A Template for Proper Hiring Hygiene

The Lighthouse Model Hiring Process is a template to follow in designing or tweaking your hiring process. It ensures that you hire the best employees without illegal discrimination and have records to prove it.

There are five key ingredients in our Model Hiring Process:

  1. Job seekers apply to positions (position based),
  2. job seekers opt-in,
  3. qualification-based selection,
  4. meticulous record keeping, and
  5. periodic review.

Position Based

Position[i] based hiring is not just a good idea–it is essential. A position is an instance of a job. It is not the job itself, though a job is one of the attributes of a position. Some other attributes of a position include salary, work location, shift, and supervisor. We post a position opening by using a requisition. A requisition is an order to fill an open position. Now, we consider[ii] job seekers[iii] by requisition for a specific position. Not for this Job in general, but specifically for this position. We still need to know if the job seeker:

  1. has any interest in the position,
  2. has salary requirements within our range,
  3. will work the required shift, and at the required location, and
  4. meets the Basic Qualifications.[iv]

If you are a federal contractor, you will want to know if this job seeker should be considered an Internet applicant[v] and how Office of Federal Contract Compliance Programs (OFCCP) treat the job seeker? The job seeker will get considered for positions available during the audit period, but which positions? Without our guidance, OFCCP will assume the job seekers all applied to all positions and all jobs–a logistics nightmare.  

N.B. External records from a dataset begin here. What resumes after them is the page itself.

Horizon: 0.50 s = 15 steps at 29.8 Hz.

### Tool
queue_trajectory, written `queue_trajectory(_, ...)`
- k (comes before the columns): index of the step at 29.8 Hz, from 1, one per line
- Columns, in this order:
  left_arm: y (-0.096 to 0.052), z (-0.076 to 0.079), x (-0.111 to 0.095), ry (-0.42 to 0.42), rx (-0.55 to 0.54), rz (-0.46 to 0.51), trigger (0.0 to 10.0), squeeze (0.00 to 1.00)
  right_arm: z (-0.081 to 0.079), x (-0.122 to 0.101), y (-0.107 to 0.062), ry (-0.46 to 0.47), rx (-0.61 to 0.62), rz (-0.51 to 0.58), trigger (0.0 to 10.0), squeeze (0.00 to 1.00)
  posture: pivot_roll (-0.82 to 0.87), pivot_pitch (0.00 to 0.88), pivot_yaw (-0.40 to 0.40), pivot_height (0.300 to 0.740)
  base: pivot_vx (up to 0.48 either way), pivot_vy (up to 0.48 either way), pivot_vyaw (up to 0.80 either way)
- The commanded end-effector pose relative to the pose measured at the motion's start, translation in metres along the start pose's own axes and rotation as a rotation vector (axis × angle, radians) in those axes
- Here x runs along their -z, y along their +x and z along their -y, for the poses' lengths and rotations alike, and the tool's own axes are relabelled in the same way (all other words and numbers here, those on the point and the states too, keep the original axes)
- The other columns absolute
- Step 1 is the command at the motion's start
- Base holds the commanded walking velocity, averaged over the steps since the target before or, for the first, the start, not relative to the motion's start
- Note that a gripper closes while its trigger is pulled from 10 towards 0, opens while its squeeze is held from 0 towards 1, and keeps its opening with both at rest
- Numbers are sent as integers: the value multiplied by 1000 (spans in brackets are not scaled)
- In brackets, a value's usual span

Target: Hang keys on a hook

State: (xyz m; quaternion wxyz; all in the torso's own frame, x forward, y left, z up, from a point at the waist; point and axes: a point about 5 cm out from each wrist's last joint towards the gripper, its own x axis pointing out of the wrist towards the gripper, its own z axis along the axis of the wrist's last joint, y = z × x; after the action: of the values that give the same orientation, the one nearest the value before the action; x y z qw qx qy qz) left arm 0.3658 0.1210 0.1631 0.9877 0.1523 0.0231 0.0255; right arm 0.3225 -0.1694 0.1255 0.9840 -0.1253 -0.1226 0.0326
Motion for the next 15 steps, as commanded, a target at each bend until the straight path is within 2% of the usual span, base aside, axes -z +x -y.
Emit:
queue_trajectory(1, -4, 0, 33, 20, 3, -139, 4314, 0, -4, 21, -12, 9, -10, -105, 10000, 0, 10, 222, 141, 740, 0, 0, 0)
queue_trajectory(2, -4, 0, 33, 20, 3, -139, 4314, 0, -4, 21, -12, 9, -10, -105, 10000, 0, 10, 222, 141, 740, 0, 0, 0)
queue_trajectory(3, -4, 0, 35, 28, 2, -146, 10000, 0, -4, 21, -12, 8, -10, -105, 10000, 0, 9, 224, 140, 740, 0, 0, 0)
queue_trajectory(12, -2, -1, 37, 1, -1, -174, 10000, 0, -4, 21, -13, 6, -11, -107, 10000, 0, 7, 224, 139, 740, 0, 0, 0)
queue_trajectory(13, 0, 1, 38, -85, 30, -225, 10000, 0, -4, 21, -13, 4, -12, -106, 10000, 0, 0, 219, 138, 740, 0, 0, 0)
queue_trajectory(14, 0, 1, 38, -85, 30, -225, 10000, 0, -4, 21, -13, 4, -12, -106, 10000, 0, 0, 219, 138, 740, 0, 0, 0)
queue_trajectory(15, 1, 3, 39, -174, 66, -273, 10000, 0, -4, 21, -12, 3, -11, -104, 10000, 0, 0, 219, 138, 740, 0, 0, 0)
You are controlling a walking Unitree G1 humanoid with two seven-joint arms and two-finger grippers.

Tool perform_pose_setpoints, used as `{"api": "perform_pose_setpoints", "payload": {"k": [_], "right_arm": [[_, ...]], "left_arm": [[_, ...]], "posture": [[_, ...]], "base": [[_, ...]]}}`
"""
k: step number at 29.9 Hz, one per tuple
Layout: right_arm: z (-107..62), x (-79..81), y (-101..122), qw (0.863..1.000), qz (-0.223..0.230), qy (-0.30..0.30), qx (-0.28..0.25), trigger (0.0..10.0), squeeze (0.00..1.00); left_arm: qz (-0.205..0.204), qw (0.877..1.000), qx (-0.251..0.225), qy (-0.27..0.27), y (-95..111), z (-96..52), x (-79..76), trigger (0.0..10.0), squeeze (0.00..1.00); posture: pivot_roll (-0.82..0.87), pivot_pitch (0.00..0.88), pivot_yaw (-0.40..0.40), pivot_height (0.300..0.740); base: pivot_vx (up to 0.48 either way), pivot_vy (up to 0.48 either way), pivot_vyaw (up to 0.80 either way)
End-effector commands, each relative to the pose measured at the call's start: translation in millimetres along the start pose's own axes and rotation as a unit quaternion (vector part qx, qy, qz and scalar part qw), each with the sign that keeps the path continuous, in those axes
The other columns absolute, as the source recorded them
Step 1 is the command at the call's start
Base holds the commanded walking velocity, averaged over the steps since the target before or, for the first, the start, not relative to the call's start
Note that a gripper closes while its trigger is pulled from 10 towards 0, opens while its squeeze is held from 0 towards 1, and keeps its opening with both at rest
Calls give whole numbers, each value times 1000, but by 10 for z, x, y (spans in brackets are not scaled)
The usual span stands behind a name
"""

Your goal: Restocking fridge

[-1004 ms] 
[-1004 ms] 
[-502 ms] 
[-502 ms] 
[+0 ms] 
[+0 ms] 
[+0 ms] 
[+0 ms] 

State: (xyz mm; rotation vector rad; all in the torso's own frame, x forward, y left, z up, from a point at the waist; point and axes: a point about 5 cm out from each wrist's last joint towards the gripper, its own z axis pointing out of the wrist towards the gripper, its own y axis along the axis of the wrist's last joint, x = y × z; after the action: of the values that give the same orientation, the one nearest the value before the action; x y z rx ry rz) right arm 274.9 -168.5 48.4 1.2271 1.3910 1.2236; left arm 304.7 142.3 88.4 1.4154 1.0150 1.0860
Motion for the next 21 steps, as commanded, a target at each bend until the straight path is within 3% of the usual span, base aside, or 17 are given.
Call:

For every job seeker, we need to know the positions for which we must consider them. For each of those positions, we then need to know whether the job seeker is an applicant.[vi] What we do not want to do is consider every job seeker for every position. What we want to do is consider job seekers for just the right positions and none of the wrong ones. In the next section, we are going to tell you how to do just that.

At the very minimum, we must identify all applicants to each position we fill. There can be no grey area. A job seeker was either an applicant to a position or was not.


The idea, policy and practice that job seekers themselves decide whether to become applicants to particular positions, is exceptionally powerful. It avoids wasting resources on individuals that have no interest in the position. It prevents having to defend our hiring decisions against individuals that were never considered and never should have been considered in the first place.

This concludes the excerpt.